A mesma de outrora E de muito antes,

Só que agora e, Finalmente, Desaprisionada.

 

Foi deste dia que nunca mais parei de dançar.

 

 

 

Karla Castro. Foto: divulgação

 

 

*

 

ÂNSIAS DE SAUDADE

E CORDAS DE CRAVIOLA

 A tarde desce solta, alegre e fresca em correria pelos becos estreitos

Encharcada de cheiro de chuva e bom augúrio E é quase possível ouvir sua risada

Saltando pelas poças,

Molhando seus pés descalços e ligeiros pelas pedras e coxias

A me chamar,

A me chamar para brincar e saltar com ela.

 

E eu, recostada ao parapeito de pedra fosca desse monastério,

Sem monges, sem cruzes e sem velas, Sufocada por rezas estéreis,

Rechaço de tamanha e descabida euforia.

Me espreguiço e, mais uma vez, me recosto e espreito,

Apenas espreito,

Pois acordei com ânsias de saudade e de dedilhar de cordas de Craviola.

 

O cheiro do nada, enfeitado de fitas e guizos que a chuva traz,

Perfuma meus cabelos,

Enquanto acende antigas lembranças

 

Do dia em que deixei de lado as contas do rosário E te toquei com a pontinha dos dedos,

Com um leve toque,

Por medo de te ver sumir.

 

É que eu não entendia bem naqueles dias

Que, na verdade, por aqui você nunca tinha estado.

 

Climas chuvosos têm esse poder sobre mim, O de me deixar sentimental,

Preguiçosa

E sem pressa por coisa alguma,

Numa pausa tamanha que se acumula feito pingos, Pingos grossos, enchendo cântaros de argila

Com suas gotas, ecoando numa cadência tão terna e doce

E, de tal forma,

Que acabo me rendendo e me deixando escorrer pelas calçadas

Até virar poça, Evaporar

E virar nada.

 

 

 

Karla Castro.

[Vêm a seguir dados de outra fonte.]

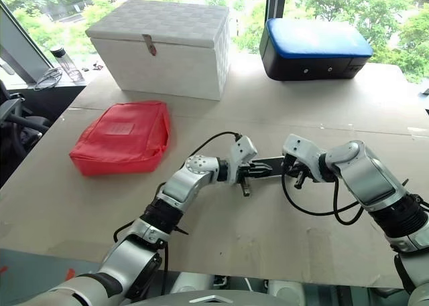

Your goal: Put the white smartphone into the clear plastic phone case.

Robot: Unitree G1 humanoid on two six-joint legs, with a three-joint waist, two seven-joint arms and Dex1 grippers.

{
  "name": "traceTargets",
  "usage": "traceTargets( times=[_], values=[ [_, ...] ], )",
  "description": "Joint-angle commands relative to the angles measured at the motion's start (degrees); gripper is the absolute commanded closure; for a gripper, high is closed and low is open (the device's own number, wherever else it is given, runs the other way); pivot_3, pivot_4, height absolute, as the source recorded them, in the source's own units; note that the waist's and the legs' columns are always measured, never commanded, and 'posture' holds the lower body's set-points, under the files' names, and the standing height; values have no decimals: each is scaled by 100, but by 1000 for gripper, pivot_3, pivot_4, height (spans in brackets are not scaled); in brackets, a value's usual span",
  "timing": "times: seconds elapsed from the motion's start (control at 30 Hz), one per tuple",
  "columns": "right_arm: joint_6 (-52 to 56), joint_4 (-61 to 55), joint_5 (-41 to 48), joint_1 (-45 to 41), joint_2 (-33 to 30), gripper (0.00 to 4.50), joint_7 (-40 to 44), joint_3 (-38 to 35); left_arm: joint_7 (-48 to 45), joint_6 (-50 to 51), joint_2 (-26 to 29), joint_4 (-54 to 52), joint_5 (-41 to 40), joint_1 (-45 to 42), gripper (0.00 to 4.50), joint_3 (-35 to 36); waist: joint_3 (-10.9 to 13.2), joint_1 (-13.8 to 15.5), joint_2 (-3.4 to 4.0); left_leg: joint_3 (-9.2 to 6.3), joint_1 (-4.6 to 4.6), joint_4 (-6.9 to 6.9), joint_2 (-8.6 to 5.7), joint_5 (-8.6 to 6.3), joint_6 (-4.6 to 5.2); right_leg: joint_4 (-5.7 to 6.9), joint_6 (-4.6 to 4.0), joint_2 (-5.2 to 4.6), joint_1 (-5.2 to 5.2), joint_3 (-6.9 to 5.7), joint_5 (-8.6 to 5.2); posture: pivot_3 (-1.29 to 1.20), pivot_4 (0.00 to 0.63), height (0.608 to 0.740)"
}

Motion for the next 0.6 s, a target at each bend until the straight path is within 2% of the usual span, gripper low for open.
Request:
traceTargets(
  times=[0.03, 0.1, 0.17, 0.23, 0.3, 0.33, 0.37, 0.4, 0.5, 0.53, 0.6],
  values=[
    [60, 414, -138, 503, 38, 4500, -148, 449, 44, 32, 13, -244, 19, 103, 4409, -46, -4, 1, -6, 0, 0, 0, 0, -1, -1, 0, 0, 0, 0, -1, 0, 0, 150, 740],
    [-138, 235, -71, 671, 130, 4500, -370, 26, 74, -65, 37, -358, -17, 166, 4409, 26, -8, 3, -13, -1, 1, -2, 0, -1, -2, 0, 0, -1, 0, -2, 0, 0, 150, 740],
    [-827, 72, 264, 883, 720, 4500, -856, -1000, 184, -381, -2, -514, -133, 245, 4409, 253, -3, 6, -21, -1, 1, -2, 0, -2, -3, 0, 0, -3, 0, -2, 0, 0, 150, 740],
    [-1539, -172, 822, 1054, 1531, 4500, -1321, -2219, 507, -747, -184, -746, -408, 336, 4409, 728, 50, -1, 5, -4, -3, -5, 0, -3, -4, 0, 1, -8, -3, -6, 1, 0, 150, 740],
    [-1821, -418, 1051, 1133, 1896, 4500, -1637, -2886, 832, -705, -349, -1022, -750, 409, 4409, 1211, 119, 4, 50, -2, -16, -11, 0, -2, -4, 0, 25, -14, -19, -8, 15, 0, 150, 740],
    [-1824, -601, 1151, 1228, 1954, 3931, -1699, -3038, 916, -571, -417, -1219, -984, 454, 3889, 1424, 142, 10, 70, 0, -33, -10, -1, -1, -4, 0, 39, -15, -34, -10, 26, 0, 150, 740],
    [-1884, -822, 1165, 1372, 1956, 3659, -1738, -3087, 1058, -465, -456, -1410, -1121, 491, 3625, 1605, 151, 26, 81, -2, -59, 2, -1, 0, -4, 4, 40, -15, -51, -18, 30, 0, 150, 740],
    [-1929, -1003, 1142, 1510, 1985, 3069, -1855, -3121, 1179, -356, -438, -1614, -1191, 548, 3078, 1721, 152, 31, 80, -2, -87, 12, -1, 2, -4, 13, 38, -14, -75, -22, 31, 0, 150, 740],
    [-2082, -1328, 1199, 1838, 2092, 1708, -2069, -3249, 1531, -122, -316, -2132, -1281, 736, 1699, 1954, 152, 33, 80, 0, -86, 10, -6, 32, -8, 9, 14, -3, -65, -29, 43, 0, 150, 740],
    [-2157, -1411, 1204, 1988, 2075, 1074, -2088, -3301, 1614, -15, -232, -2346, -1318, 844, 1104, 2020, 155, 31, 81, 1, -86, 4, -8, 30, -9, 1, 14, 15, -64, -29, 42, 0, 150, 740],
    [-2280, -1546, 1276, 2291, 2079, 258, -2139, -3468, 1722, 252, -69, -2796, -1456, 1089, 265, 2128, 166, 37, 80, 2, -87, 3, -11, 29, -9, -1, 16, 29, -64, -28, 40, 0, 150, 740]
  ],
)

Foto: divulgação

 

 

*

 

REDÁRIO

 

Do dia que chorei,

Um choro que rachava e transbordava imensos cântaros,

Eu não conhecia a poesia. Não ainda.

Não nos dias do transbordar de imensos cântaros.

 

O que eu conhecia era o desassossego dos dedos, que era igual ao desassossego da vista quando avista a faca.

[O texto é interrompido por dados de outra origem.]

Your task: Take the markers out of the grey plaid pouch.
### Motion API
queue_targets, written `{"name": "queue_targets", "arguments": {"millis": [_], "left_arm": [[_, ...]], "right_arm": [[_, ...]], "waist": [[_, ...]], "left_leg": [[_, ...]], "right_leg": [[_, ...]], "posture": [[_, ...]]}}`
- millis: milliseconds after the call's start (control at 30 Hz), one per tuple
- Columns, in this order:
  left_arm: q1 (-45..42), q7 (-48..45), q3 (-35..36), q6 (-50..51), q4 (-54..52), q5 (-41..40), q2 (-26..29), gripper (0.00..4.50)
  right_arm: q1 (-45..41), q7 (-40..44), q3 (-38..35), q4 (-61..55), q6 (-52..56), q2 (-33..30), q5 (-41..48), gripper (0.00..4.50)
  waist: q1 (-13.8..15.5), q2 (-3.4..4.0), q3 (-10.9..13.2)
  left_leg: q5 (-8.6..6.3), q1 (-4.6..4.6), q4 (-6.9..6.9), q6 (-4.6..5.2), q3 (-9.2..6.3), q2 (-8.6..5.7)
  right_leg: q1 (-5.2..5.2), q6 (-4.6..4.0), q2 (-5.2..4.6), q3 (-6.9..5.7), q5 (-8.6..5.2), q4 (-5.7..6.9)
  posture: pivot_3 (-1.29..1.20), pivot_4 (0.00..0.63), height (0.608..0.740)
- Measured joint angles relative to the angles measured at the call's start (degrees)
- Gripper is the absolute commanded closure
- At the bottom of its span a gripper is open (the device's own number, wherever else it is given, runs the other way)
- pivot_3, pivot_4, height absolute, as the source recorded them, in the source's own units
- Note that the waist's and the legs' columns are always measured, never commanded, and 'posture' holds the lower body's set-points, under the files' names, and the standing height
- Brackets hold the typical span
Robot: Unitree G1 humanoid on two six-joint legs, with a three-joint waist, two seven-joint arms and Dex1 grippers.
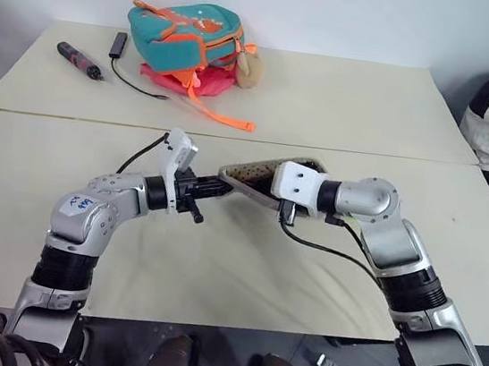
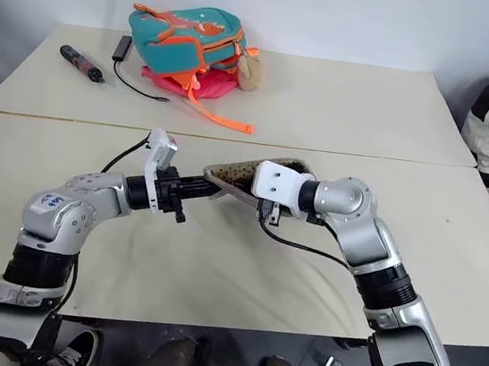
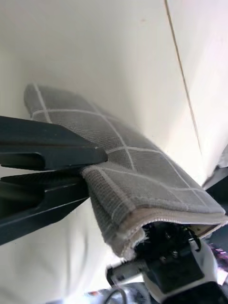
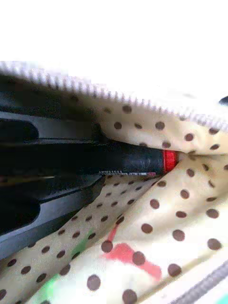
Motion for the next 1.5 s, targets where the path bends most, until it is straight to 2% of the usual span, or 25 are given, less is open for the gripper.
{"name": "queue_targets", "arguments": {"millis": [367,667,733,867,933,1033,1067,1167,1300,1400,1500], "left_arm": [[-0.3,0.0,-1.1,-6.9,2.7,5.4,0.5,4.5],[-0.3,1.5,-1.0,-14.4,5.6,10.0,-0.1,4.5],[-0.7,1.9,-0.7,-15.8,7.2,11.0,0.2,4.5],[-0.8,2.5,1.6,-17.1,9.7,11.9,1.7,4.5],[-0.7,2.3,2.6,-17.5,10.3,12.0,2.7,4.5],[0.0,2.2,4.5,-17.6,10.9,11.8,3.6,4.5],[0.3,2.1,5.1,-17.6,10.9,11.8,3.9,4.5],[0.7,2.0,5.8,-18.0,10.8,11.9,4.2,4.5],[1.5,2.0,5.3,-18.2,10.4,11.9,3.6,4.5],[1.7,2.0,5.3,-18.2,9.7,11.9,3.3,4.5],[1.7,2.0,5.4,-17.9,9.4,11.8,3.3,4.5]], "right_arm": [[0.5,0.5,-3.8,-3.5,1.6,0.0,9.1,3.94],[0.2,-2.2,-11.7,-12.6,14.6,5.3,28.0,3.94],[-0.9,-2.9,-14.0,-14.2,18.1,4.4,31.5,3.94],[-2.3,-3.5,-20.1,-14.8,22.0,-2.7,35.3,3.94],[-0.2,-2.5,-21.4,-13.8,21.1,-7.9,33.9,3.94],[10.2,1.9,-17.7,-11.2,10.5,-18.8,23.6,3.94],[14.0,3.0,-16.2,-10.0,7.0,-20.6,20.7,3.94],[21.6,3.1,-11.1,-4.7,-6.2,-22.4,11.3,3.94],[21.8,-1.2,-9.1,0.8,-19.9,-24.2,1.0,3.94],[22.0,-3.2,-7.9,3.2,-24.0,-23.6,-2.2,3.94],[22.1,-3.4,-7.8,3.5,-24.1,-21.9,-1.8,2.93]], "waist": [[0.0,0.0,0.0],[0.1,0.0,0.0],[0.2,0.0,0.0],[0.2,0.0,0.0],[0.2,0.0,0.0],[0.4,-0.02,0.0],[0.3,-0.02,0.0],[-0.1,0.03,0.0],[0.0,0.02,0.0],[0.1,0.02,0.0],[0.2,0.02,0.0]], "left_leg": [[0.0,0.0,0.0,0.0,0.0,0.02],[-0.01,-0.01,0.0,0.02,-0.02,0.02],[-0.02,-0.02,0.0,0.04,-0.04,0.01],[-0.06,-0.02,-0.01,0.08,-0.03,0.01],[-0.07,-0.01,-0.04,0.08,-0.02,0.01],[-0.14,-0.02,-0.05,0.13,0.04,0.0],[-0.16,-0.01,-0.05,0.15,0.09,0.01],[-0.15,0.04,-0.01,0.16,0.3,0.01],[-0.13,0.12,0.09,0.14,0.3,0.07],[-0.13,0.12,0.08,0.11,0.24,0.1],[-0.12,0.1,0.08,0.1,0.18,0.1]], "right_leg": [[-0.01,0.0,-0.04,-0.02,0.0,0.0],[0.0,0.0,-0.1,-0.04,0.0,0.01],[-0.01,0.0,-0.13,-0.04,0.0,0.01],[-0.01,0.0,-0.2,-0.03,0.0,-0.01],[0.0,0.0,-0.21,-0.03,0.0,-0.04],[0.01,0.0,-0.2,-0.04,0.0,-0.12],[0.01,0.01,-0.19,-0.03,0.0,-0.14],[-0.04,0.06,-0.16,0.06,0.03,-0.05],[-0.01,0.07,-0.19,0.11,0.03,-0.06],[0.03,0.07,-0.19,0.1,0.03,-0.07],[0.08,0.06,-0.16,0.06,0.03,-0.08]], "posture": [[0.0,0.15,0.74],[0.0,0.15,0.74],[0.0,0.15,0.74],[0.0,0.15,0.74],[0.0,0.15,0.74],[0.0,0.15,0.74],[0.0,0.15,0.74],[0.0,0.15,0.74],[0.0,0.15,0.74],[0.0,0.15,0.74],[0.0,0.15,0.74]]}}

A faca que espreita o queijo, diante de um prato vazio.

O que eu conhecia era o desassossego dos dedos, da hipócrita ruína rotineira das xicaras.

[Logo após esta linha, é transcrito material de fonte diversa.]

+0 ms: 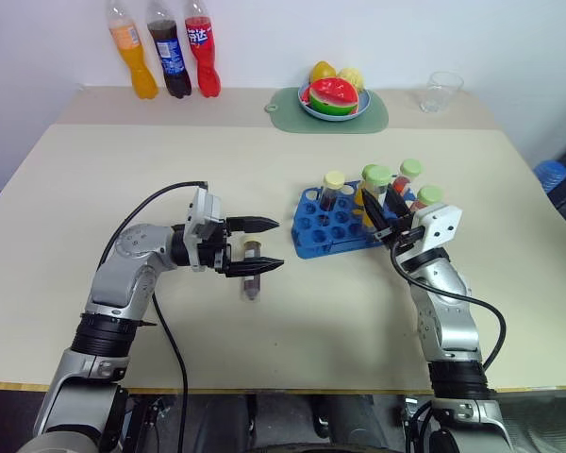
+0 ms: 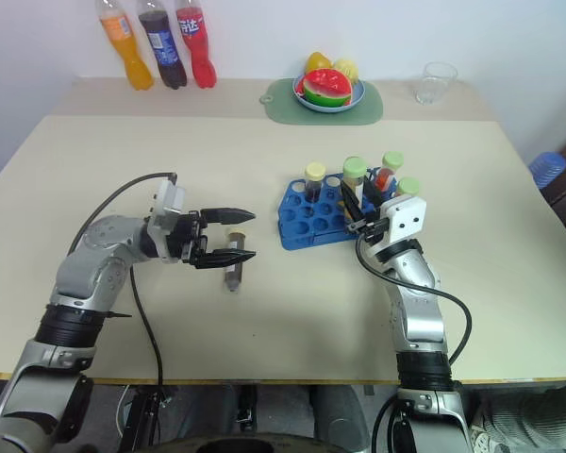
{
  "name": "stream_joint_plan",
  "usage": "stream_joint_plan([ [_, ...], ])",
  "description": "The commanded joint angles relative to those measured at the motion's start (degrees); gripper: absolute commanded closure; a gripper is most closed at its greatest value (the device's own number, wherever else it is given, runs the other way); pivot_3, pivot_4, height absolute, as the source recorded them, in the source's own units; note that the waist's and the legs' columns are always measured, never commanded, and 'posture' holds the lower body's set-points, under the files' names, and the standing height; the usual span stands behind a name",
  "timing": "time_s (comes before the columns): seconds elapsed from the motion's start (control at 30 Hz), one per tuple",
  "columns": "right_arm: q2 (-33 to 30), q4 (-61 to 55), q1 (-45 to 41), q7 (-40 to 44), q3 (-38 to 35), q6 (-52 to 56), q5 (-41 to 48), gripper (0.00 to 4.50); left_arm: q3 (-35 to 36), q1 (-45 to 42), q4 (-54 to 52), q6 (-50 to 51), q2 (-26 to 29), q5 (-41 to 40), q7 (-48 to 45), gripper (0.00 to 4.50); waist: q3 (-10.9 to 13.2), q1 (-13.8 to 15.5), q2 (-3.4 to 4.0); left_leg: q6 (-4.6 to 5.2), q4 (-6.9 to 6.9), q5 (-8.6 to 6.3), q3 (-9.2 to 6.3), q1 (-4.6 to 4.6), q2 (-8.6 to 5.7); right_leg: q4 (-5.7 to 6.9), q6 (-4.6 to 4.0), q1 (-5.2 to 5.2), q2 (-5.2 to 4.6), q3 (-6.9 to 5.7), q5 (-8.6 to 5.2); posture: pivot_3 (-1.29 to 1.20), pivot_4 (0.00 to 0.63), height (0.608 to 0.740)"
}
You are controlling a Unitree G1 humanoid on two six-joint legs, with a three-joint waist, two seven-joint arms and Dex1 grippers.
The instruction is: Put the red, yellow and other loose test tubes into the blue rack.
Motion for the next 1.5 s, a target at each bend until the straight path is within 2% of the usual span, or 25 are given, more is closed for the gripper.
stream_joint_plan([
  [0.03, -0.91, 0.48, -0.62, -0.91, -1.51, -3.27, 0.78, 3.59, 1.39, 0.20, -1.99, -0.59, 0.70, -0.35, 0.57, 0.77, 0.00, -0.01, 0.00, 0.00, 0.00, 0.00, 0.00, 0.00, 0.00, 0.01, 0.00, 0.00, 0.00, 0.00, 0.00, 0.00, 0.150, 0.740],
  [0.6, 1.26, 6.80, -0.14, -1.48, 2.31, -7.90, -0.14, 3.59, 1.56, 0.77, -2.61, -0.76, 0.79, -0.40, 1.74, 0.77, 0.00, -0.16, 0.00, 0.00, 0.00, 0.00, 0.00, 0.02, 0.01, 0.04, 0.00, 0.00, 0.00, 0.00, 0.00, 0.00, 0.150, 0.740],
  [0.7, 1.13, 7.73, -0.39, 0.64, 2.22, -7.37, 2.64, 3.59, 1.96, 1.01, -2.62, -1.17, 0.25, -0.42, 3.07, 0.77, 0.00, -0.18, 0.00, 0.00, -0.01, 0.00, -0.02, 0.04, 0.02, 0.06, 0.00, 0.00, 0.01, 0.00, 0.00, 0.00, 0.150, 0.740],
  [0.77, 0.60, 8.27, -0.64, 0.33, 1.82, -8.55, 2.22, 2.63, 2.96, 1.13, -3.04, 0.12, -0.48, -1.60, 5.07, 0.77, 0.00, -0.23, 0.00, 0.00, -0.01, 0.00, -0.01, 0.03, 0.02, 0.06, 0.00, 0.00, 0.01, 0.00, 0.00, 0.00, 0.150, 0.740],
  [0.87, -1.31, 8.90, -0.83, -3.23, 1.39, -11.20, -3.11, 1.13, 4.95, 1.36, -3.94, 2.81, -1.28, -2.93, 9.47, 0.77, 0.01, -0.18, 0.01, 0.00, -0.01, 0.00, -0.02, 0.03, 0.02, 0.07, 0.00, 0.00, 0.00, 0.00, 0.00, 0.00, 0.150, 0.740],
  [0.93, -2.89, 7.27, 0.18, -2.23, 1.77, -11.09, -3.62, 0.13, 5.91, 1.74, -4.70, 3.21, -1.71, -2.39, 12.63, 0.77, 0.01, -0.10, 0.01, 0.00, -0.01, 0.00, -0.02, 0.03, 0.01, 0.07, 0.00, -0.01, -0.02, 0.01, 0.00, 0.00, 0.150, 0.740],
  [1.07, -8.11, 0.08, 4.83, 1.02, 1.73, -8.44, -3.13, 0.13, 7.14, 3.27, -7.88, 3.97, -2.27, 0.12, 21.06, 0.77, 0.01, 0.22, 0.01, 0.00, -0.01, 0.00, -0.03, 0.02, -0.02, 0.05, 0.01, 0.02, -0.06, 0.01, 0.00, 0.00, 0.150, 0.740],
  [1.13, -11.75, -4.06, 8.61, 3.49, 0.87, -6.31, -1.78, 0.13, 7.90, 3.61, -10.32, 7.39, -2.26, 0.80, 26.98, 0.77, 0.01, 0.21, 0.01, 0.00, -0.01, 0.00, -0.05, 0.02, -0.02, 0.04, 0.01, 0.02, -0.06, 0.01, 0.00, 0.00, 0.150, 0.740],
  [1.27, -19.39, -13.29, 17.46, 9.90, -2.05, -0.95, 3.93, 0.13, 11.89, 2.82, -17.18, 24.39, -1.64, -4.36, 39.78, 0.77, 0.01, 0.16, 0.00, 0.00, -0.01, 0.00, -0.15, 0.04, -0.01, 0.06, 0.02, 0.05, -0.07, 0.02, 0.00, 0.00, 0.150, 0.740],
  [1.4, -27.15, -20.58, 24.96, 17.31, -5.48, 3.20, 9.46, 0.13, 16.22, -4.78, -18.50, 57.04, 1.75, -9.96, 50.86, 0.77, 0.02, 0.05, -0.05, 0.00, 0.00, 0.00, -0.27, 0.12, -0.01, 0.10, 0.05, 0.12, -0.02, 0.01, -0.01, 0.00, 0.150, 0.740],
  [1.5, -30.12, -22.20, 25.85, 20.25, -6.44, 5.16, 11.55, 0.13, 20.11, -12.38, -13.09, 74.23, 0.47, -14.01, 54.39, 0.77, 0.04, 0.02, -0.09, 0.00, 0.01, 0.00, -0.28, 0.27, -0.01, 0.09, 0.06, 0.23, 0.02, 0.01, -0.02, 0.00, 0.150, 0.740],
])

As xicaras brancas de louça nobre, que abarcam com inútil zelo e pejo o café já frio, diante da mesa vazia.

 

Hoje, não há desassossego entre os meus dedos [O que há somos eu e a poesia.

Intimas companheiras em seus opostos,

Que se sentam à mesa, tentando colocar xícaras e bules em seu devido lugar.

 

Nunca de fato conseguimos,

Tudo continua ainda muito fora do lugar,

Mas o café nos desce queimando garganta abaixo.

 

E o queijo abarrota o prato.

E a faca corta o queijo em lâminas agressivas e sádicas.

 

E lá fora,

Onde antes havia imensos cântaros, Transbordantes,

Hoje tenho uma fonte.

Cultivo um jardim e construí um redário, com folhas de papel e tinta,

 

Pois aprendi que também nascem e morrem borboletas entre fontes e jardins imaginários.

 

 

 

 

*

 

 

Cearense e radicada no Maranhão desde 1999, Karla Castro é fisioterapeuta, professora e pesquisadora, com mestrado e doutorado na área do envelhecimento humano, desenvolvendo pesquisas e publicações sobre Longevidade Humana. Em 2020, mergulhou no universo literário e possui várias participações em antologias e coletâneas nacionais e internacionais, além de uma obra individual já publicada, o livro de poesias: Todo O Meu Sentimento Através Dos Teus Olhos, premiado em 2024 no Salon du livre em Genebra/Suíça. É membro da Academia De Belas Artes Do Rio Grande Do Sul – ABARS e já finaliza seu segundo livro de poesias: O berro das letras, que será lançado pela Literarte em setembro de 2024, na Bienal internacional do livro de São Paulo.  Sua paixão é organizar saraus homenageando amigos poetas e também compartilha sua poesia em rodas de leitura e oficinas literárias para idosos, momento em que vivencia a força e sensibilidade da criação poética por meio da troca e integração de experiências intergeracionais através da leitura, compartilhamento de costumes, de histórias, de memorias e criação, o que faz de sua poesia algo pulsante e atemporal e que a permite fomentar um elo social importante de apoio, acolhimento e amor.